### What you should do:
Please repeat only the stretch of records running from the first line through the line that contains "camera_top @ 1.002".

↓↓↓

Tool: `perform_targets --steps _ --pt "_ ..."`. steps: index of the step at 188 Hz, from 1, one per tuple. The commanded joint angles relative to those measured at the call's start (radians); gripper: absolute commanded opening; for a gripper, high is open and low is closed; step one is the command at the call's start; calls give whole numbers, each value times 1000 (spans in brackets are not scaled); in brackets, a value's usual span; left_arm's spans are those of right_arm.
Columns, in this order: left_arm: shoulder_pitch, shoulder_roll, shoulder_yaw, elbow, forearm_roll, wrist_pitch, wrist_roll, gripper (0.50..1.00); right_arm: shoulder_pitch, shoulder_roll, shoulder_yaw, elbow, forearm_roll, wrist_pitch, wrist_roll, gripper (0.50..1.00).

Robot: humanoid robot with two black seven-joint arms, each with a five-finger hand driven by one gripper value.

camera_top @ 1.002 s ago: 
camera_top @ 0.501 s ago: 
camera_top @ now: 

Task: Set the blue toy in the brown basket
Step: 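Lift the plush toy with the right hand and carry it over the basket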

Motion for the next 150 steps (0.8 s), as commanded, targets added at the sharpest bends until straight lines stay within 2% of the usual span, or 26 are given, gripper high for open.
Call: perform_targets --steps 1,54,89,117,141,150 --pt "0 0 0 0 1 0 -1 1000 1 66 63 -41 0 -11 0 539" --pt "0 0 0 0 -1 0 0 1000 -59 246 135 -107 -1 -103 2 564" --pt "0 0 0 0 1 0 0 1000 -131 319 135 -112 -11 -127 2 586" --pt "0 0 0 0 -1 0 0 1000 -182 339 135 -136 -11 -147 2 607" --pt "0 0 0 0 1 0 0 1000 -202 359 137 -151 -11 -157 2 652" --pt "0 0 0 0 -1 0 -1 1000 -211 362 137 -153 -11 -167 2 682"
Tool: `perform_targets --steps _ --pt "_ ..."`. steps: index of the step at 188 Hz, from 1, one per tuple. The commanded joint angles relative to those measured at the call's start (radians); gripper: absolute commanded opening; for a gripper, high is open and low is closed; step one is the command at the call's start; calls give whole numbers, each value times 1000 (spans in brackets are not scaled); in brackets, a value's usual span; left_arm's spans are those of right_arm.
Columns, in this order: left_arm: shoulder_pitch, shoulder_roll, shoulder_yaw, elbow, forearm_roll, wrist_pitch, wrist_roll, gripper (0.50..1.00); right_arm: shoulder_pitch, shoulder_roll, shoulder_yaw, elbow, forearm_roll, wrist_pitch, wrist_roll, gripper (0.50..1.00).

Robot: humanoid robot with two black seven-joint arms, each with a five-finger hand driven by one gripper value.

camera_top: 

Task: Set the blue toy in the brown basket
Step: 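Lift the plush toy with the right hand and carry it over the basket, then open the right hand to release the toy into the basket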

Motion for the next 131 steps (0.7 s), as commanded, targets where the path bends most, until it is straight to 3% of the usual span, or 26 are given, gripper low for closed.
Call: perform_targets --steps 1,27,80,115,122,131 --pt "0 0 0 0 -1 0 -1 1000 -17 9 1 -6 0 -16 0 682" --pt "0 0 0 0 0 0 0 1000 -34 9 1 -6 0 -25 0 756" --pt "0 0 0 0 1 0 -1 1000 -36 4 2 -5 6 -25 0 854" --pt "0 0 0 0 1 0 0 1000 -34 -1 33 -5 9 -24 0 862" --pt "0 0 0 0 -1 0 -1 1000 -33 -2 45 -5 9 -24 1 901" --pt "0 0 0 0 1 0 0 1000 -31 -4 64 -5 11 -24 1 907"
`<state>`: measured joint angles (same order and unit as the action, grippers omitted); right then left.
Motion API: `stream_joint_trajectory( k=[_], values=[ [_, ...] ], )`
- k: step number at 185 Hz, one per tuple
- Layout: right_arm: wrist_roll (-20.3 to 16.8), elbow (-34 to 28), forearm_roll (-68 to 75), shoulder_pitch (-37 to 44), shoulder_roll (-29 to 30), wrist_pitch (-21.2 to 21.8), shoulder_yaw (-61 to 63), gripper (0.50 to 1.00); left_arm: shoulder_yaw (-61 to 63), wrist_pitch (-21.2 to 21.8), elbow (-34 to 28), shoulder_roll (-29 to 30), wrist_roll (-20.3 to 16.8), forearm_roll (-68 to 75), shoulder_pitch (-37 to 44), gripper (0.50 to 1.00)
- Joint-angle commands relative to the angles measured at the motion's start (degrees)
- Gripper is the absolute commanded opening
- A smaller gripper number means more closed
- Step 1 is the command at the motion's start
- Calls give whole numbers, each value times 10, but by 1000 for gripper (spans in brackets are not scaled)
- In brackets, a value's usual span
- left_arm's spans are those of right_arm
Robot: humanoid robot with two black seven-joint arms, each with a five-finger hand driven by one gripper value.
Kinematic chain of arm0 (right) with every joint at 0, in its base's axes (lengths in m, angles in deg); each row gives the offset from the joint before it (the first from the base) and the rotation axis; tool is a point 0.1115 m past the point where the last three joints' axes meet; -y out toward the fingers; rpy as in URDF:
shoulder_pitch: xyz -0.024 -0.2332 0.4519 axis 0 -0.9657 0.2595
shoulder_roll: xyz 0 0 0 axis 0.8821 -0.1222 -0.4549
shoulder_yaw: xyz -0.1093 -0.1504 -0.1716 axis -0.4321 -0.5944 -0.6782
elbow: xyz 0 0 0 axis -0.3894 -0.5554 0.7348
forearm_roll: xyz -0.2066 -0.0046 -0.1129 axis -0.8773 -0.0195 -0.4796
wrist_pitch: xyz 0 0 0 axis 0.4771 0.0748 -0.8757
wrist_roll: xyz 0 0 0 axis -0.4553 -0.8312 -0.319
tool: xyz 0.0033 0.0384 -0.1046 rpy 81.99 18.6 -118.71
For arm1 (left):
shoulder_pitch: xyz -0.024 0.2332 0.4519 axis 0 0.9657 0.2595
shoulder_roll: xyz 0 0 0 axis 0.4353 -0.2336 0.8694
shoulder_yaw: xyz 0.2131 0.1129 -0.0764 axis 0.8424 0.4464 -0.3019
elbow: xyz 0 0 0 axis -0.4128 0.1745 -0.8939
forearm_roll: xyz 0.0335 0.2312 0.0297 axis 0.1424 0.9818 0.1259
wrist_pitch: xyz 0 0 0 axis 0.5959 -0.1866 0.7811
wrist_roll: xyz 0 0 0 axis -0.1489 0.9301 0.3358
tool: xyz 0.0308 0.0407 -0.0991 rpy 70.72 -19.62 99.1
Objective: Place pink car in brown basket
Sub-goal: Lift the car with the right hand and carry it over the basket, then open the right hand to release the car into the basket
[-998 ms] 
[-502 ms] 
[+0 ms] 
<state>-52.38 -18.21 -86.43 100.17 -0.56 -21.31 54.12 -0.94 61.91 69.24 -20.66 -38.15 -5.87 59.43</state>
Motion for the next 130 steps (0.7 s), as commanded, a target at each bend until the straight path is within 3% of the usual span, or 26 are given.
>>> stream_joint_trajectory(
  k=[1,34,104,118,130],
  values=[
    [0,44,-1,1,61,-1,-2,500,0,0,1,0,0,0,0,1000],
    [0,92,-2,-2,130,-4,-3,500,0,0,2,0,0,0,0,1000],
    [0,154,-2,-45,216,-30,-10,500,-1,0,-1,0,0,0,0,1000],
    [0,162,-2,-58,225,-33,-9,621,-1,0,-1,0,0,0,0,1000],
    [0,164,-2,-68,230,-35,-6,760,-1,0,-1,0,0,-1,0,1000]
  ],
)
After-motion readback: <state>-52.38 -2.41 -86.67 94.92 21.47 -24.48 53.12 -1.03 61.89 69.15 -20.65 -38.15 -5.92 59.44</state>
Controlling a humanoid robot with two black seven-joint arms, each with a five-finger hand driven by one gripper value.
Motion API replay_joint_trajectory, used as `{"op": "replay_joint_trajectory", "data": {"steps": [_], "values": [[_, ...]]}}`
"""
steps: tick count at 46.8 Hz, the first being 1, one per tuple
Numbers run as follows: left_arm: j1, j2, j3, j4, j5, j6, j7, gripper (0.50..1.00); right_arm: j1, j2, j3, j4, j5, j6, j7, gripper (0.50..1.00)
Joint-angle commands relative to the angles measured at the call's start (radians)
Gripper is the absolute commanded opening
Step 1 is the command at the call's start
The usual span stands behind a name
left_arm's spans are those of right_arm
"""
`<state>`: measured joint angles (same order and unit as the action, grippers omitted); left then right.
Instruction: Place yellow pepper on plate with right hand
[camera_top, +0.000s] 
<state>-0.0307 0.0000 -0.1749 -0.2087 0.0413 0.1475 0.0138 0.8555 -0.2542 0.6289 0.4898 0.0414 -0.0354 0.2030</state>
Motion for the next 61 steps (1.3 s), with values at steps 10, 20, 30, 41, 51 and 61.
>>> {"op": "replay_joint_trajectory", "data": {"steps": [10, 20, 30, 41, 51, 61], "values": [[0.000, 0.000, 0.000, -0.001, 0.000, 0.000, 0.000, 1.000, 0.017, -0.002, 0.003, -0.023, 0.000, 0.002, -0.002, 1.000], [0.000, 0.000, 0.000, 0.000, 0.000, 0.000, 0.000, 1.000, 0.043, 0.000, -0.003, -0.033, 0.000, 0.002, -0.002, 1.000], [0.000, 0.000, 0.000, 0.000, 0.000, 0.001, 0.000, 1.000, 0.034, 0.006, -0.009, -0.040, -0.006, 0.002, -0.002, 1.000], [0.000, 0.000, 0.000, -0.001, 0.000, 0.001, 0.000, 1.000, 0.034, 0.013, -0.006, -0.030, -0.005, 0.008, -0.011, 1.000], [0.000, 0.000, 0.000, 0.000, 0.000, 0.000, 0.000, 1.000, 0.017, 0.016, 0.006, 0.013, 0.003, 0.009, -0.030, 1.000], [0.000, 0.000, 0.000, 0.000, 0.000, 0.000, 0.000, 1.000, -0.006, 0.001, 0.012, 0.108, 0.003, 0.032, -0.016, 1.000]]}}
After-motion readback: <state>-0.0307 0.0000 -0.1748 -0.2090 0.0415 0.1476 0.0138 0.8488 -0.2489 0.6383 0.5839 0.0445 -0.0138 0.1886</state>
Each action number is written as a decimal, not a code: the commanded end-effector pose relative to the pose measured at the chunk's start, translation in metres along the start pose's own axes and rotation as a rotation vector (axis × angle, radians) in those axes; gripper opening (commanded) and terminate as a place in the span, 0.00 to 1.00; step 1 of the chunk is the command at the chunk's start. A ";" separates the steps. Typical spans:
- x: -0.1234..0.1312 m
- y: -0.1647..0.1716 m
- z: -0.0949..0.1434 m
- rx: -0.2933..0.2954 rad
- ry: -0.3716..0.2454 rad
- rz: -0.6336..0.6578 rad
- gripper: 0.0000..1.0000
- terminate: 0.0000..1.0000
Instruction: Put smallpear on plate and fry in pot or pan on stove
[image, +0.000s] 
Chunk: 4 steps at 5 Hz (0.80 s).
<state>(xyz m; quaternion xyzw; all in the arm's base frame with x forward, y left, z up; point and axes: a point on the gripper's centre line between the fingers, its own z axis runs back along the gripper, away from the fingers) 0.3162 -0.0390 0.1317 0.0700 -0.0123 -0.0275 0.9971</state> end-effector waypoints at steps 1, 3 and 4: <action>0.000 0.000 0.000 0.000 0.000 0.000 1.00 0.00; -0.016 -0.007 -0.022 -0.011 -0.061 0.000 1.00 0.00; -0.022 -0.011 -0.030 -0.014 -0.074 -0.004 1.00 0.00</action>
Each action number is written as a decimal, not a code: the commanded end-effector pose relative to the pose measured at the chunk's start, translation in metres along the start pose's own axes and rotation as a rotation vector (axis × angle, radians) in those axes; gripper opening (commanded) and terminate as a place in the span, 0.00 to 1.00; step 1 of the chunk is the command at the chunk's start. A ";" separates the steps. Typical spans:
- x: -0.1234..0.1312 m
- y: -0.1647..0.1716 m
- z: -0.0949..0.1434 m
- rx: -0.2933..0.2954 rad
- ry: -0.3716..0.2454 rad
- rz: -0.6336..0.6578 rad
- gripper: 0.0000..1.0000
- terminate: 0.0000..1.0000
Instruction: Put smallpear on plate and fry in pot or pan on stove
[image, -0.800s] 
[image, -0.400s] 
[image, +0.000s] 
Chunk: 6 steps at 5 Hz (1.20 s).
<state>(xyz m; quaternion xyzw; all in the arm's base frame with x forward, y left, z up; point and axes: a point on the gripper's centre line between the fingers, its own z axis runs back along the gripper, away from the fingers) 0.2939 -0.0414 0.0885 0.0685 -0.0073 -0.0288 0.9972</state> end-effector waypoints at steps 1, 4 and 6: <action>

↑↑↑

### Response to this task:
Tool: `perform_targets --steps _ --pt "_ ..."`. steps: index of the step at 188 Hz, from 1, one per tuple. The commanded joint angles relative to those measured at the call's start (radians); gripper: absolute commanded opening; for a gripper, high is open and low is closed; step one is the command at the call's start; calls give whole numbers, each value times 1000 (spans in brackets are not scaled); in brackets, a value's usual span; left_arm's spans are those of right_arm.
Columns, in this order: left_arm: shoulder_pitch, shoulder_roll, shoulder_yaw, elbow, forearm_roll, wrist_pitch, wrist_roll, gripper (0.50..1.00); right_arm: shoulder_pitch, shoulder_roll, shoulder_yaw, elbow, forearm_roll, wrist_pitch, wrist_roll, gripper (0.50..1.00).

Robot: humanoid robot with two black seven-joint arms, each with a five-finger hand driven by one gripper value.

camera_top @ 1.002 s ago: 

The output as shown is complete.